When you are required to add or subtract two or more fractions with different denominators, you must first convert
some or all of these fractions into an equivalent fractions, so that all fractions have the same common denominator. .

Once this has been done we can simply add or subtract them, as shown in the previous section.

Finally, we then express the answer as a fraction in its lowest form.

Examples.

- 1/4 + 1/12 .
- 1/4 can be written as an equivalent fraction 3/12, which has the same (common) denominator, as the second fraction.
- therefore 1/4 + 1/12, is the same as 3/12 + 1/12 .
- 3/12 + 1/12 = 4/12 .
- 4/12 written in its lowest form, is 1/3 .
- therefore, 1/4 + 1/12 = 1/3 .

The following sections first show three methods for finding a common denominator.
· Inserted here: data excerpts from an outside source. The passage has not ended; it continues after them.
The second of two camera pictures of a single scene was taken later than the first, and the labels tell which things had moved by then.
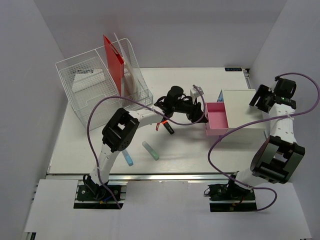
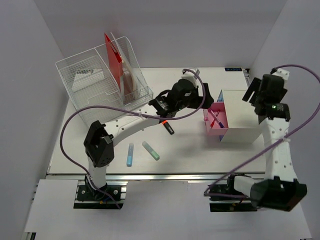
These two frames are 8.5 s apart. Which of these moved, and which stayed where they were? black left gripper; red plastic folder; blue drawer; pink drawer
Moved: black left gripper
Stayed: red plastic folder; pink drawer; blue drawer
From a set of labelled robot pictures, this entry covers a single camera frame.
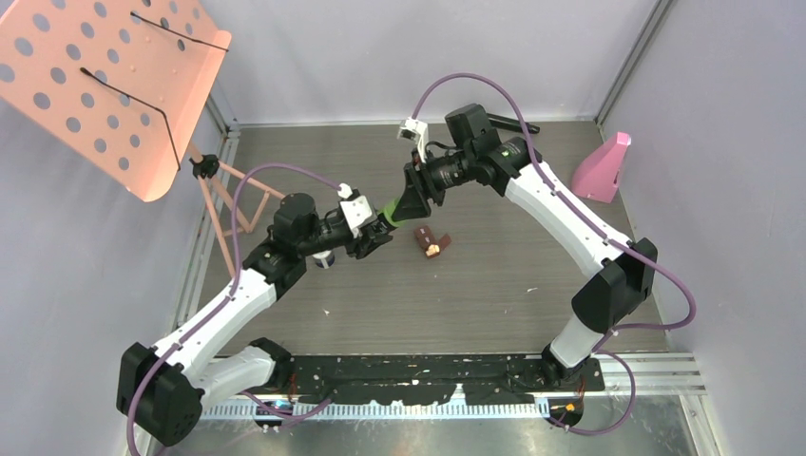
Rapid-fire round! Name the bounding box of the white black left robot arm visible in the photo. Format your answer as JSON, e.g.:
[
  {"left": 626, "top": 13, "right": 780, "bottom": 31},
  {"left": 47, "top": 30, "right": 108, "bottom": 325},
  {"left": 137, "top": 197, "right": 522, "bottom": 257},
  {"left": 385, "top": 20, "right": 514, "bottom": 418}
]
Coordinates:
[{"left": 116, "top": 191, "right": 398, "bottom": 447}]

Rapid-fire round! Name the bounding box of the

Then you will be shown how to find the numerators for each of the equivalent fractions.

Finally you will be shown two methods for reducing the answer to its lowest form.

Note:

Of the three methods used to find common denominators:

The first two of these methods are easy to apply and are commonly used when dealing with fractions with fairly small
denominators.

The second method in particular is important, because it is the basis for dealing with algebraic
fractions, (where letters are used for the numerator and denominator). (Algebraic fractions occur often in scientific
equations).

The third method is not used very commonly because it is time consuming.

*Even if you intend to always use a calculator to add and subtract fractions, you should learn methods 1 and 2. Method 1
just gives you a basic appreciation of what you are doing. Method 2 is needed to deal with some types of scientific
equations.*

Of the two methods used to reduce a fraction to its lowest form, method one is the one that is most commonly used.